Flume is a distributed, reliable, and available service for efficiently collecting, aggregating, and moving large amounts of log data [7]. It has a simple and flexible architecture based on streaming data flows. It is robust and faults tolerant with tunable reliability mechanisms and many failovers and recovery mechanisms. It uses a simple extensible data model that allows for online analytic application.

In this work, Apache Flume is used for transfer logs to HDFS as well as Apache Spark Streaming (Fig. 3). Just a simple configuration with a few steps is okay. This helps to build the system mainly in the analysis of log data.

Fig. 3.
figure 3

Flume’s operation.

The system uses a push approach, which means that the flume agent actively pushes the log onto Spark Streaming for processing log data (Fig. 4).

Fig. 4.
figure 4

Data processing.

According to this model, Flume Agent will actively read the log files in the specified folder and then transmit these log streams with Spark Streaming. The receiver then will analyze the log stream and continue to store data to the database or to HDFS.

3.4 Website Design

Regarding the representation of data in the form of graphs and charts, there are many tools like Apache Superset [8], Kibana [9], Grafana [10], etc.

All tools support various forms of data representation, but the data needs to be modified to suit the input format of each tool. This work has built Website management using PHP Laravel [11] and graphs using the Javascript library (ChartJS) [12].

Figures from 5 to 7 show the results after analyzing the log of different applications, including number of ad impressions, number of ad clicks, number of error transactions, number of successful transactions.

Fig. 5.
figure 5

Ads Impression.

Fig. 6.
figure 6

Ads Click.

Fig. 7.
figure 7

Error Transaction vs Successful Transaction.

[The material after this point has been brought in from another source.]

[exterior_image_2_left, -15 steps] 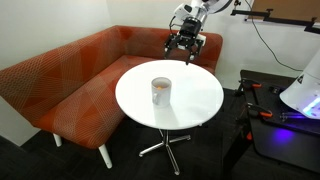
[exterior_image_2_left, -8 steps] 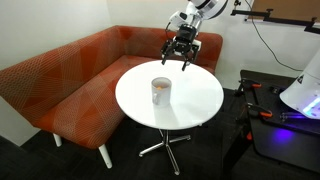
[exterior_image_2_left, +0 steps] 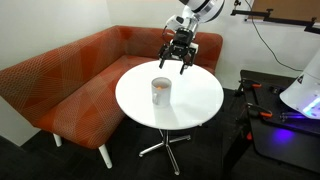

These results can help managers to make decisions. For example, Fig. 5 shows that the number of impressions for the ad with the orange line is significantly lower than the red line. If the cost for the orange line is higher than the cost for the red line, the corresponding ad to the orange line should stop. While from Fig. 6, on the 11th day, the output is low, Modifications to the image of the ad were subsequently made to increase the attractiveness. As a result, the number of clicks and the number of transactions increases.

4 Conclusion and Perspectives

The paper presents the design and implementation of a system for logging and monitoring the streaming data. The system operates independently in parallel with the actual advertising system. The solution builds on open-source software Apache Flume, Apache Spark Streaming and some other open frameworks and libraries such as PHP Laravel, ChartJS, etc.

The system design allows for flexible scaling out. During the monitoring process, managers can rely on charts and analyzes to make strategic decisions. The system ensures the initiative of the business with a team of professional programmers available.

This solution is also fully applicable for similar company models and is also a good reference for research directions of Software engineering, Information System, etc.